Top U.S. senators introduced a bill Thursday to ban China from owning any U.S. land, including agricultural and other real estate properties. The bill further gives the U.S. president the authority to require a sale if existing property ownership is deemed a national security risk.
The bill’s main sponsor Sen. Tom Cotton (R-Ark.), a member of the Senate Select Committee on Intelligence and Committee on Armed Services, has been a staunch proponent of diminishing the Chinese Communist Party’s (CCP) threat to America.
“For decades, the Chinese Communist Party has been gobbling up American farmland and real-estate,” Cotton told The Epoch Times in an emailed statement. “At best, this submits American land and resources to China’s best interests, not America’s—at worst, these purchases serve as outposts for Chinese espionage campaigns against American businesses and military bases.”
In her statement to The Epoch Times, Sen. Katie Britt (R-Ala.), a co-sponsor of the new bill, called the CCP “our greatest geopolitical and national security threat.”

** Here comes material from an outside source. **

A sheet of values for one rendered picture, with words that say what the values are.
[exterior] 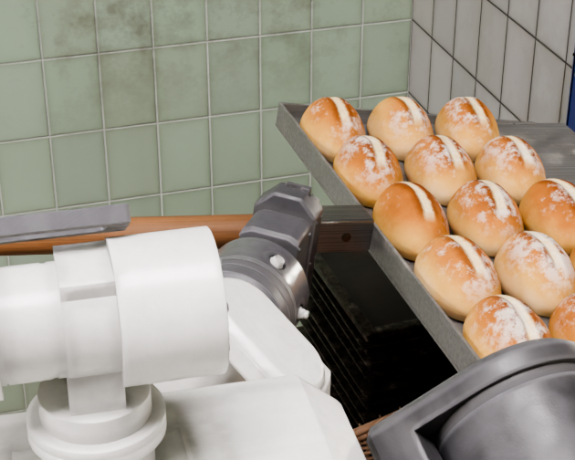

“The FBI has said that they open a new counterintelligence case against China about twice per day. From stealing our intellectual property and spying on our children through TikTok, to buying up American farmland near military installations and engaging in unfair trade practices that undercut Alabama steelmakers and shrimpers, we must hold the CCP accountable,” said the ranking member of the Senate Homeland Security Appropriations Subcommittee. “We accomplish this through strength, not continued weakness.”
The legislation would close the door on Chinese persons or entities having access to U.S. real estate properties, as well as open a pathway to reclaiming the land if a national security risk is identified—for example, the 370 acres of farmland in Grand Forks, North Dakota, a site less than 15 miles from the Grand Forks Air Force Base where sensitive drone, satellite, and surveillance technology is housed.
“We can’t allow Chinese citizens, or anyone affiliated with the CCP, to own one more inch of American soil. And any American land exploited by current Chinese ownership should be sold,” said Cotton in his statement.
Legislative Actions Urgently Needed
Earlier this week, The Heritage Foundation, a Washington-based think tank, released a comprehensive set of policy recommendations regarding how America should respond to the CCP threat. The paper contains 100 “operational” items that are mainly for Congress, according to Michael Pillsbury, a senior fellow at Heritage and a co-author.In the report titled “Winning the New Cold War: A Plan for Countering China,” a key recommendation is to “prevent the purchase of sensitive land or property near critical infrastructure or strategic farmland by PRC [People’s Republic of China] agents.”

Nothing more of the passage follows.